TRY IT
Collect all lines containing the word "requests" from the data.

─── RECORDS TO USE ───

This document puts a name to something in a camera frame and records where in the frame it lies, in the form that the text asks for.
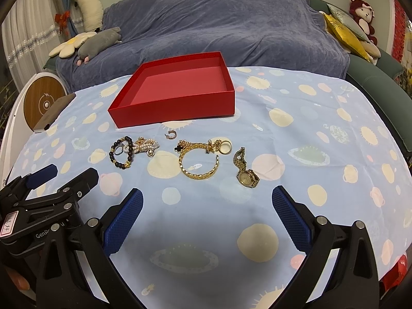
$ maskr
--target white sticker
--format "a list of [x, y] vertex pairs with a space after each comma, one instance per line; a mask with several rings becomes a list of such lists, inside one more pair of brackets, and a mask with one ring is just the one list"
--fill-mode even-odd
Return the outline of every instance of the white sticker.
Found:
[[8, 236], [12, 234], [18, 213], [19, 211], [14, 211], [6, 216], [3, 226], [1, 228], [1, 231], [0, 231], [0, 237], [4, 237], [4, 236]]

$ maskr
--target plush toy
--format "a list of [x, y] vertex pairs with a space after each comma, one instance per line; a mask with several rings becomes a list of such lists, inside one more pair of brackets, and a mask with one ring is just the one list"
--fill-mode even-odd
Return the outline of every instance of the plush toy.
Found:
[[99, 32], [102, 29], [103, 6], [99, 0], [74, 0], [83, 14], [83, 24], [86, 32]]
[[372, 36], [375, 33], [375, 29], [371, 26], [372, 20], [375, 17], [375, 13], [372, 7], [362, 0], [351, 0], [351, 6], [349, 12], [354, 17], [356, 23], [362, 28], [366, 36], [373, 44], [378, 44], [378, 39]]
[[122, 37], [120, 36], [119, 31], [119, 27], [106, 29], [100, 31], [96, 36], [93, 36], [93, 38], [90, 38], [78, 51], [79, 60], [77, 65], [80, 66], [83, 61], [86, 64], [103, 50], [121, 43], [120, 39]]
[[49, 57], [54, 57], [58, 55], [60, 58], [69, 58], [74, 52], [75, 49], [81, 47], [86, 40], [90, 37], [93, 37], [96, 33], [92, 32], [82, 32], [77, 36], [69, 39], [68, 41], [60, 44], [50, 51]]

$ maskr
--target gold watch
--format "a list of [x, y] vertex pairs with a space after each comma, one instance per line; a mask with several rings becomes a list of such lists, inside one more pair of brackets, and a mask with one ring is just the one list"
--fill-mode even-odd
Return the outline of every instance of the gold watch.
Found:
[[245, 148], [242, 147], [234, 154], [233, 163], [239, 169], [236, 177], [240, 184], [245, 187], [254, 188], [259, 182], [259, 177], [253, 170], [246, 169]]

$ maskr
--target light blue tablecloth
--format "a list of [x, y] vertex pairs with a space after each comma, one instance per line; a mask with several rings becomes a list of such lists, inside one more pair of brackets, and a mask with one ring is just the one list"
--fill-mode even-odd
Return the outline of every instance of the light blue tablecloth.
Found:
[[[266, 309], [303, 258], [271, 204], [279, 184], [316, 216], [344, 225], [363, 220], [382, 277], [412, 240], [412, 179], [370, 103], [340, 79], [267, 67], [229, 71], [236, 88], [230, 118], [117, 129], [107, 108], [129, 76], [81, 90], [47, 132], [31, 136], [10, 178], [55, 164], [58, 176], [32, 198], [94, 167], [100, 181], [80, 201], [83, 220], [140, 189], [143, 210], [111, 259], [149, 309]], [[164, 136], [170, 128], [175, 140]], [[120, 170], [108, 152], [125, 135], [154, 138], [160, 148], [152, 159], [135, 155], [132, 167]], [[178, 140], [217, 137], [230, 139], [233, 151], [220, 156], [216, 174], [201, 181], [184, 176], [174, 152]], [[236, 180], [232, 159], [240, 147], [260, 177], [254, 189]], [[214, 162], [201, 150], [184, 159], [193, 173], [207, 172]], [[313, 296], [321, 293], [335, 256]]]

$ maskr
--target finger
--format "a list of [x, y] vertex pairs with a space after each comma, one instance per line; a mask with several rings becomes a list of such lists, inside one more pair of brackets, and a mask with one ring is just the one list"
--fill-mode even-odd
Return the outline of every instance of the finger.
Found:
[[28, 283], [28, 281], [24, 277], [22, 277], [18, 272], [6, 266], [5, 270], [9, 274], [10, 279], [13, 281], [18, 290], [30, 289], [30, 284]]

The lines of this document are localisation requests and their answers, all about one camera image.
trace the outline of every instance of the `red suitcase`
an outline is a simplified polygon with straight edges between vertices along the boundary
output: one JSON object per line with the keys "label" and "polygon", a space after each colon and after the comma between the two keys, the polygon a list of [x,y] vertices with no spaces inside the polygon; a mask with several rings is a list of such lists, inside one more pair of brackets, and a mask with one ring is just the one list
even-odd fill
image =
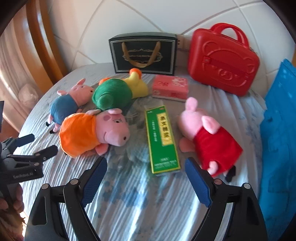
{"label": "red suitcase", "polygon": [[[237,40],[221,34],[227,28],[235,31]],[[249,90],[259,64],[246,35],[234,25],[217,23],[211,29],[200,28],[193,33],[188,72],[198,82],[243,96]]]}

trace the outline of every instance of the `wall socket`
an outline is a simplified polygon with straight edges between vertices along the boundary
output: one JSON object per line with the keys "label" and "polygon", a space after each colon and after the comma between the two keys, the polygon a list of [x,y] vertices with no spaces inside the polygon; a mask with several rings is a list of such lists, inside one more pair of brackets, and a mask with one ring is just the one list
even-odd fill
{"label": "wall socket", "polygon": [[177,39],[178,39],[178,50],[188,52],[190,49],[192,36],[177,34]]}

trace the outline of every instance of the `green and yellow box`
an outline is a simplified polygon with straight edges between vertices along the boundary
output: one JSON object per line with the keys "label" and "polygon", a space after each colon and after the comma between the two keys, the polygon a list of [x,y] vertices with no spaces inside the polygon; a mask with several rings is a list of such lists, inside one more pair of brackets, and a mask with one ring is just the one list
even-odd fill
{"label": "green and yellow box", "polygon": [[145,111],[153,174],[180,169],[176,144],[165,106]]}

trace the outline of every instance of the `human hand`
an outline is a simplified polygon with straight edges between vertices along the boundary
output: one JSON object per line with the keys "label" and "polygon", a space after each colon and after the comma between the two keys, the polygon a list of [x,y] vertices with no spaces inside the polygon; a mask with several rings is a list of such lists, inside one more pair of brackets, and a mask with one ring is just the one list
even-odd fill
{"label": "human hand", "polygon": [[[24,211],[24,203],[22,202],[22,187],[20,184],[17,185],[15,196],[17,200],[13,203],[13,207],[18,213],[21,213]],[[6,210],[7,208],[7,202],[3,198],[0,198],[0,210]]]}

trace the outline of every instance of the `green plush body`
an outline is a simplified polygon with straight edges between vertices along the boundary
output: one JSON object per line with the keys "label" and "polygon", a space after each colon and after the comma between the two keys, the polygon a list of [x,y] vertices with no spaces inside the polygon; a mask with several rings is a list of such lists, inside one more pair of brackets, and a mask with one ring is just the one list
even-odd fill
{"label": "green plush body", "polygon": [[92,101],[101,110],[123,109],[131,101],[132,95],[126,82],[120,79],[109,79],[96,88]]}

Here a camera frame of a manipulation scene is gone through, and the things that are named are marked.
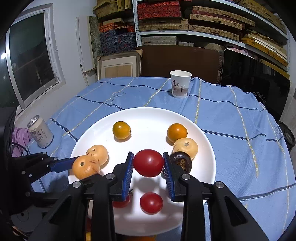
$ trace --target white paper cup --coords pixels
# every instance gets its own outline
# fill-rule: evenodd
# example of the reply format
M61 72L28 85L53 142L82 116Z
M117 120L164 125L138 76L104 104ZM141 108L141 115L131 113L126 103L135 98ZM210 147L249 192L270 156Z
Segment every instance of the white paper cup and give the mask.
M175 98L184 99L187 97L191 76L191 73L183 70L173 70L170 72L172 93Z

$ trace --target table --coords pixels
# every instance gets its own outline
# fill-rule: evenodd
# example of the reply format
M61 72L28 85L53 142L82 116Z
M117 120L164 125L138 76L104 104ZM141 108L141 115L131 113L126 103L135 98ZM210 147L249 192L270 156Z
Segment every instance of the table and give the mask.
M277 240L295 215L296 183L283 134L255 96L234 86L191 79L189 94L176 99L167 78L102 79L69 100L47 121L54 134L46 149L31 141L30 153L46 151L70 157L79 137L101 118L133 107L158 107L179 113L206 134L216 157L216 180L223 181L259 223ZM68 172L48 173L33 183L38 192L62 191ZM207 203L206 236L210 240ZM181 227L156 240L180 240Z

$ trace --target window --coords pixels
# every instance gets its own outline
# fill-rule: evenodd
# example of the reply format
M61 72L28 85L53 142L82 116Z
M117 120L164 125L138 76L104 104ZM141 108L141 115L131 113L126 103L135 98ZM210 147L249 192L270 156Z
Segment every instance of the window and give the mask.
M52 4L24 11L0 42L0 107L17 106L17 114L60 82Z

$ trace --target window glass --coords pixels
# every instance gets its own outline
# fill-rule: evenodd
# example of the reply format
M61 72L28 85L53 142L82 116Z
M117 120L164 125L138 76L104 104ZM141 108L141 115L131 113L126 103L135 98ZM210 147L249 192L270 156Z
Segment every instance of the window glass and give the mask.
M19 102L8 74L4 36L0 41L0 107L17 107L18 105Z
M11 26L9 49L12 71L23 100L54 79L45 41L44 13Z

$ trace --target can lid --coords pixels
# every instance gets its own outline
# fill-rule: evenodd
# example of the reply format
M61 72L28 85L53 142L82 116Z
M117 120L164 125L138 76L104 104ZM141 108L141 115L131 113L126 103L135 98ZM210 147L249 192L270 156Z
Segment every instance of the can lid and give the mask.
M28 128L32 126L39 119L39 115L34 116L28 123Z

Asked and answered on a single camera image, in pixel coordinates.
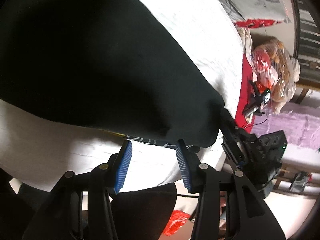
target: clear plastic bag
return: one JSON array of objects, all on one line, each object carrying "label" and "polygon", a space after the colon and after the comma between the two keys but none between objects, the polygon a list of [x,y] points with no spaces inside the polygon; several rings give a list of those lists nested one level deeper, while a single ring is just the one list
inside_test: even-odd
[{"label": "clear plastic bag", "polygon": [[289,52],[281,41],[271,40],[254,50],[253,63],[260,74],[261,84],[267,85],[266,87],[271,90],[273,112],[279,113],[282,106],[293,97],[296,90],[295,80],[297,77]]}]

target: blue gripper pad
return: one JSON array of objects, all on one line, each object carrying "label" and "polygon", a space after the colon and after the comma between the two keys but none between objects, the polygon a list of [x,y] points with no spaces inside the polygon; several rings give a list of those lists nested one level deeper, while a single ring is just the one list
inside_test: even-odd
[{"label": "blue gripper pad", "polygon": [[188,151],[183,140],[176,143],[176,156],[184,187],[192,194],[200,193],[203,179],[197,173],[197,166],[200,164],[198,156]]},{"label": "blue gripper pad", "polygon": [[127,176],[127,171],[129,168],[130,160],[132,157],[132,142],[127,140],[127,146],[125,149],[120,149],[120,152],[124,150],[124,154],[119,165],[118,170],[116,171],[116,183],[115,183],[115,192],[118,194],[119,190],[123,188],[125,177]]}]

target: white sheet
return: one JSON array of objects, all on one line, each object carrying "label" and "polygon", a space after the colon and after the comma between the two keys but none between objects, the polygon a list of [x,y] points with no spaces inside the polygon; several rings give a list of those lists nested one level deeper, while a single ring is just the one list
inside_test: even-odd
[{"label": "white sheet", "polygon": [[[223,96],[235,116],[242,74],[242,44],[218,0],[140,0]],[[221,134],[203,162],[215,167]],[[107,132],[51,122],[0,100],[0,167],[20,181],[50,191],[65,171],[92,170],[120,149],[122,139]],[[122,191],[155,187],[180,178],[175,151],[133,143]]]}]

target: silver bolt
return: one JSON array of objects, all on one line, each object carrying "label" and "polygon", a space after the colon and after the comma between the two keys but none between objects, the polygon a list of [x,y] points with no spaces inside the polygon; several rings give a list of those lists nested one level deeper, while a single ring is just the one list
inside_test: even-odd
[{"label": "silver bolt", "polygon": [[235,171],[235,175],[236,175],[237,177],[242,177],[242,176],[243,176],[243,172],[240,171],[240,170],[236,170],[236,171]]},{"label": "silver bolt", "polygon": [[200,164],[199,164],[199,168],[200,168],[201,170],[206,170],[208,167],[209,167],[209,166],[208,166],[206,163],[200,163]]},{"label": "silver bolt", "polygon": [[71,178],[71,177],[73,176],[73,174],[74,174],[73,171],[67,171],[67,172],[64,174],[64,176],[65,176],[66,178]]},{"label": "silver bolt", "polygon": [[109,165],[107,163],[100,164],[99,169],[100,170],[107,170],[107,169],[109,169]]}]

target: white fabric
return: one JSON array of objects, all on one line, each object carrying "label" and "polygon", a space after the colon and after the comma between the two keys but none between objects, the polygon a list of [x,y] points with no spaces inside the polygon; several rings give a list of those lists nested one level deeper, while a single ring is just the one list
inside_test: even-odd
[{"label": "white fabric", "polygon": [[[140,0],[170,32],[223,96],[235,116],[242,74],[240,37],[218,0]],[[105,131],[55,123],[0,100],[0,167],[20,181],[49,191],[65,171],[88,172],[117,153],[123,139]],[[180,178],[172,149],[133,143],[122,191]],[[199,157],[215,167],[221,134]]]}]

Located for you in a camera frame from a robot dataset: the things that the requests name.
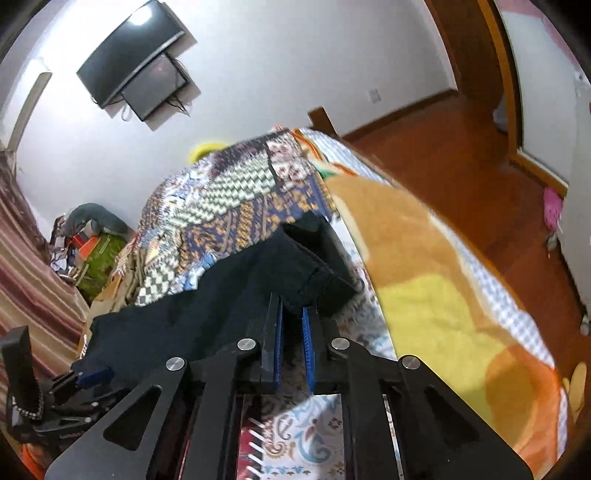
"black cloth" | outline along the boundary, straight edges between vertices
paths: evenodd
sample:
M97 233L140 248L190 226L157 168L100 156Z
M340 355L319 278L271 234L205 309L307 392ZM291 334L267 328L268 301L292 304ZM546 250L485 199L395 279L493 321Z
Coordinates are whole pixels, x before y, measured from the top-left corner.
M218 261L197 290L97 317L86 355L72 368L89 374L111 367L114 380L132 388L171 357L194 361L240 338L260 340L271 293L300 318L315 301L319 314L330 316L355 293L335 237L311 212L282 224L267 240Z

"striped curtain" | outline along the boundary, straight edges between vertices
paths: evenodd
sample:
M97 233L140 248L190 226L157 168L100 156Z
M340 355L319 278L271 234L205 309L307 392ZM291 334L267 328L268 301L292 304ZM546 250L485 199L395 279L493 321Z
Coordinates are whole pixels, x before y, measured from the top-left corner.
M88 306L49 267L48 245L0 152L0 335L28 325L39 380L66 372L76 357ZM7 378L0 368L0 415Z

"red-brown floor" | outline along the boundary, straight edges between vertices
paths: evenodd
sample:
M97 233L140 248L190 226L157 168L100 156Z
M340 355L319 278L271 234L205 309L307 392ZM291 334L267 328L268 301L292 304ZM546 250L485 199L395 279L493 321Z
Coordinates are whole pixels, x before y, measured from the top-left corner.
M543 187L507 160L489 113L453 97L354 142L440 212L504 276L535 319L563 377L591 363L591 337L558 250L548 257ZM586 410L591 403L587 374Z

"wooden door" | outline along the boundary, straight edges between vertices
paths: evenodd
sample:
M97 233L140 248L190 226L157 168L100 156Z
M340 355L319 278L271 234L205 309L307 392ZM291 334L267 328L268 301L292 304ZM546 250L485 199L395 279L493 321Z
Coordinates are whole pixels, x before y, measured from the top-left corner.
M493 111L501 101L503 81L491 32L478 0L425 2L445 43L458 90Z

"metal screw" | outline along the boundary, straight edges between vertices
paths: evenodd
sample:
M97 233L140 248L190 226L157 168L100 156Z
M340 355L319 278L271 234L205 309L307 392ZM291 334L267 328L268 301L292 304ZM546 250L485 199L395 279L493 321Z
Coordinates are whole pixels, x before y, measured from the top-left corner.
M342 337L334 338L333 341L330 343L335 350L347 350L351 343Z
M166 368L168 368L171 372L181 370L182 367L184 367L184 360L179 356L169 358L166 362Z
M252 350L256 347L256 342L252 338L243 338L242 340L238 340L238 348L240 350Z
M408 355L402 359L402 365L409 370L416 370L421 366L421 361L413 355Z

───

ANSWER SECTION
The lines of this document are localisation requests and their answers, all about one camera image.
Located for you in a camera frame from a robot dataset: the things that the requests name.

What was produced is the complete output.